**WORK TO COMPLETE:** Given the material below, return only the lines starting at the line with "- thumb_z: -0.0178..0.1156" and ending at the line with "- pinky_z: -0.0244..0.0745", exactly as they appear.

**EXERCISE DATA:**

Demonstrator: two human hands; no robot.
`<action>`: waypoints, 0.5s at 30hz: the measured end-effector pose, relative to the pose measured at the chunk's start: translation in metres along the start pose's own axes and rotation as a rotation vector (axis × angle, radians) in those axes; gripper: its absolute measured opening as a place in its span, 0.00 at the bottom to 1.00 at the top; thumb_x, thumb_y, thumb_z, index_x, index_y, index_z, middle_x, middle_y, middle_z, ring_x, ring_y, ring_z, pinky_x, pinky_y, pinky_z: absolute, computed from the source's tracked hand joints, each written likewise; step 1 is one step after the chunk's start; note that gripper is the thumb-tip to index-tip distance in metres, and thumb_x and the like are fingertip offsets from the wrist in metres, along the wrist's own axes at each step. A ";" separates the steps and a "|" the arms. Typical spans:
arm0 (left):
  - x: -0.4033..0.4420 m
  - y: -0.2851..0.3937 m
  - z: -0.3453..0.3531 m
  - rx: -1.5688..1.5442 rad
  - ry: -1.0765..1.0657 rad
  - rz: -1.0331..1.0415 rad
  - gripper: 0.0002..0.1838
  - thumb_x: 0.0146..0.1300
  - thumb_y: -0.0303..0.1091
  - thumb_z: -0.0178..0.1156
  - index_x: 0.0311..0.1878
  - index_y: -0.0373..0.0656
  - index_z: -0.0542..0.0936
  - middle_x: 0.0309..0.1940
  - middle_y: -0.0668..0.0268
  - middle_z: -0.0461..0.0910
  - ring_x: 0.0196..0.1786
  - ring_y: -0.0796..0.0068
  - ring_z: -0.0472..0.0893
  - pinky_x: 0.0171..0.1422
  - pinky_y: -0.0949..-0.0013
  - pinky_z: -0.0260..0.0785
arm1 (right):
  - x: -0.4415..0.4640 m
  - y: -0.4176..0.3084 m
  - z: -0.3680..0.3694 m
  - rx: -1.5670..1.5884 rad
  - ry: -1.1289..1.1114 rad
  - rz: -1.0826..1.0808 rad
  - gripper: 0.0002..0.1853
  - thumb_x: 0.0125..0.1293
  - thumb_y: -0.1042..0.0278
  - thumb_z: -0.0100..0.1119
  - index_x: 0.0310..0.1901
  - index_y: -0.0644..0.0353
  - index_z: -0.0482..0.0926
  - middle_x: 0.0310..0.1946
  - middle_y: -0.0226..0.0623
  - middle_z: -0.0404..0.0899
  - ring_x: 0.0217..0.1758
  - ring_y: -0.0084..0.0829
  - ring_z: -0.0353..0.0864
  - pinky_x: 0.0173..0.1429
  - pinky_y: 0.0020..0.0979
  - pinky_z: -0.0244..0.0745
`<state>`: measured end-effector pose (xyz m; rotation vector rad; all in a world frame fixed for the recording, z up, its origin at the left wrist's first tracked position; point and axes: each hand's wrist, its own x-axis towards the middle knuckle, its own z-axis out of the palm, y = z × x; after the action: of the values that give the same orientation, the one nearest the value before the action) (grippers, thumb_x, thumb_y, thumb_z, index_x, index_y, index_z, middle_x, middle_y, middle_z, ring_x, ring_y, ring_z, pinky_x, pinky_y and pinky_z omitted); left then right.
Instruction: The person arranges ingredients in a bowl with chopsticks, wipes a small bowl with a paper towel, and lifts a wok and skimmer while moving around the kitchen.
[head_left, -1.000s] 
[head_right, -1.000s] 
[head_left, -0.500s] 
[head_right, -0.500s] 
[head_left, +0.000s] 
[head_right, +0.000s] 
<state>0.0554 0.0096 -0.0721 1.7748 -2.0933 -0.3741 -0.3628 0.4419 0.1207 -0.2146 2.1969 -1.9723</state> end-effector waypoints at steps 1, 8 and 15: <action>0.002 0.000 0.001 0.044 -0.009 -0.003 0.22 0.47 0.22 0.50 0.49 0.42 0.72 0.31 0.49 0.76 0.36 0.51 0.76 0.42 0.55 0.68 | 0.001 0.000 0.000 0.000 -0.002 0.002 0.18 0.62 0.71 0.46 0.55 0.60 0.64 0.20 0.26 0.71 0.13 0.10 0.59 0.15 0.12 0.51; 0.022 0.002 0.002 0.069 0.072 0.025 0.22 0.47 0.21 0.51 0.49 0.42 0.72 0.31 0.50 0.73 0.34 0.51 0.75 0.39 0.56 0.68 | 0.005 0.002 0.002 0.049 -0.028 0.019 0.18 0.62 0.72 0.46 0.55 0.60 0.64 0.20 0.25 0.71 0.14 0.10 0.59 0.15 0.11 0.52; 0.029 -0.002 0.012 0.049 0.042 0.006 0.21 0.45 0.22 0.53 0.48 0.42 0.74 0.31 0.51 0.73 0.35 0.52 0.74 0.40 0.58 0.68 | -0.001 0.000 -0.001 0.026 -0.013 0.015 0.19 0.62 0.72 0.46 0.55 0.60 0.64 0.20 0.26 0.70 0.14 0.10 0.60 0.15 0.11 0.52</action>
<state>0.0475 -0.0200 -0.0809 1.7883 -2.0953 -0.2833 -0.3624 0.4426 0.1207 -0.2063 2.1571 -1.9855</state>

**REPLY:**
  - thumb_z: -0.0178..0.1156
  - index_x: 0.0311..0.1878
  - index_y: -0.0373..0.0656
  - index_z: -0.0542..0.0936
  - middle_x: 0.0309..0.1940
  - middle_y: -0.0668..0.0268
  - middle_z: -0.0461..0.0910
  - ring_x: 0.0196..0.1786
  - ring_y: -0.0796..0.0068
  - ring_z: -0.0472..0.0893
  - pinky_x: 0.0171..0.1422
  - pinky_y: -0.0949..-0.0013
  - pinky_z: -0.0260..0.0785
arm1 (right):
  - x: -0.4415..0.4640 m
  - y: -0.4176..0.3084 m
  - z: -0.3680..0.3694 m
  - rx: -1.5670..1.5884 rad
  - ry: -1.1289..1.1114 rad
  - rz: -1.0826..1.0808 rad
  - gripper: 0.0002..0.1853
  - thumb_x: 0.0125..0.1293
  - thumb_y: -0.1042..0.0278
  - thumb_z: -0.0100..0.1119
  - index_x: 0.0310..0.1901
  - index_y: -0.0644..0.0353
  - index_z: -0.0482..0.0926
  - middle_x: 0.0310..0.1946
  - middle_y: -0.0226..0.0623
  - middle_z: -0.0404..0.0899
  - ring_x: 0.0217..0.1758
  - ring_y: -0.0084..0.0829
  - ring_z: -0.0353..0.0864
  - pinky_x: 0.0173..0.1429
  - pinky_y: 0.0020..0.0979
  - pinky_z: -0.0244..0.0745

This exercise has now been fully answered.